Work to complete — Could you output each line below exactly as it appears, excluding any pictures?

Material provided —
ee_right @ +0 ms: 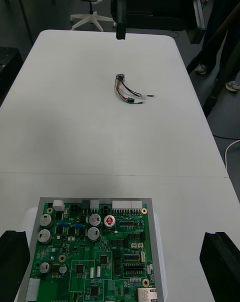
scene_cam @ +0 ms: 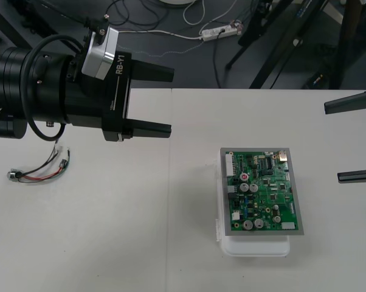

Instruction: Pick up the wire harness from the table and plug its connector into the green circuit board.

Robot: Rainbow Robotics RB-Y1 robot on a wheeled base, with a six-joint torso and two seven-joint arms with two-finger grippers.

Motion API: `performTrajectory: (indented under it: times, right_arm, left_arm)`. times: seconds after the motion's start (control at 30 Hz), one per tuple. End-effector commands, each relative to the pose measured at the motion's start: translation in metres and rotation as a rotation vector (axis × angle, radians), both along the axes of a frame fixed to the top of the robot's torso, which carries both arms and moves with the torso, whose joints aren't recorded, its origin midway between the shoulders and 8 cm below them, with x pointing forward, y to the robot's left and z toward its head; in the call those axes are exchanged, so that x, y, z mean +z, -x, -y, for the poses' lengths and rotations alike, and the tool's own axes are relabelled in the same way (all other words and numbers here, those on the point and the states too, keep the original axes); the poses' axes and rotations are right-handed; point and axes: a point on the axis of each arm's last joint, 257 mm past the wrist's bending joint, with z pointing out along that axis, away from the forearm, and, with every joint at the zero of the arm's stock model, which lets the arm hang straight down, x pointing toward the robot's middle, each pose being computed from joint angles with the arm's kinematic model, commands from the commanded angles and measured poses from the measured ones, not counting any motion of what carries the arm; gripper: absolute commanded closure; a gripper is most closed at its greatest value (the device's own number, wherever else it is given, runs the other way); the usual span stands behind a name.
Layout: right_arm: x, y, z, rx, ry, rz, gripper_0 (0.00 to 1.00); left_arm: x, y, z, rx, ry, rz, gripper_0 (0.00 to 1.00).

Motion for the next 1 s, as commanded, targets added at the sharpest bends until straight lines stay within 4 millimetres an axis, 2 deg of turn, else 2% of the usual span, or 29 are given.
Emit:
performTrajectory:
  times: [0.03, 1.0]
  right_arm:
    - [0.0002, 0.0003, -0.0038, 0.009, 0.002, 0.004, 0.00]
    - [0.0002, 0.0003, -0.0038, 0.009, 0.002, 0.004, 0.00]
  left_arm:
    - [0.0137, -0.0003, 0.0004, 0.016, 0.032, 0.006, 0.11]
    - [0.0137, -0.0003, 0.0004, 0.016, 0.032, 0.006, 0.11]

Finished exercise —
ee_right @ +0 ms: 
scene_cam @ +0 ms: 

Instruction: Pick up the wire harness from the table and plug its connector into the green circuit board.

Robot: Rainbow Robotics RB-Y1 robot on a wheeled base, with a six-joint torso and two seven-joint arms with two-finger grippers.

Motion API: `performTrajectory: (indented under it: times, right_arm, left_arm)`. times: seconds after the motion's start (control at 30 Hz), one per tuple. End-effector commands, each relative to the pose measured at the motion's start: translation in metres and rotation as a rotation vector (axis × angle, radians), both along the axes of a frame fixed to the top of the robot's torso, which carries both arms and moves with the torso, whose joints aren't recorded, its origin midway between the shoulders and 8 cm below them, with x pointing forward, y to the robot's left and z toward its head; in the call those axes are exchanged, so that x, y, z mean +z, -x, -y, for the poses' lengths and rotations alike, and the tool's own axes are relabelled in the same way (all other words and numbers here, those on the point and the states too, keep the original axes); the poses' axes and rotations are right-handed; point and axes: a point on the axis of each arm's last joint, 257 mm past the wrist's bending joint, with z pointing out along that axis, away from the forearm, and, with every joint at the zero of the arm's stock model, which lets the arm hang straight down, x pointing toward the robot's middle, each pose being computed from joint angles with the arm's kinematic model, commands from the commanded angles and measured poses from the measured ones, not counting any motion of what carries the arm; gripper: absolute commanded closure; a gripper is most closed at its greatest value (the device's own number, wherever else it is given, runs the other way); the usual span stands behind a name.
Layout: right_arm: x, y, z, rx, ry, rz, gripper_0 (0.00 to 1.00); left_arm: x, y, z, rx, ry, rz, gripper_0 (0.00 to 1.00).

Motion for the next 1 s, as commanded, targets added at the sharpest bends until straight lines stay within 4 millimetres an axis, 2 deg of turn, else 2% of the usual span, or 29 are given.
Emit:
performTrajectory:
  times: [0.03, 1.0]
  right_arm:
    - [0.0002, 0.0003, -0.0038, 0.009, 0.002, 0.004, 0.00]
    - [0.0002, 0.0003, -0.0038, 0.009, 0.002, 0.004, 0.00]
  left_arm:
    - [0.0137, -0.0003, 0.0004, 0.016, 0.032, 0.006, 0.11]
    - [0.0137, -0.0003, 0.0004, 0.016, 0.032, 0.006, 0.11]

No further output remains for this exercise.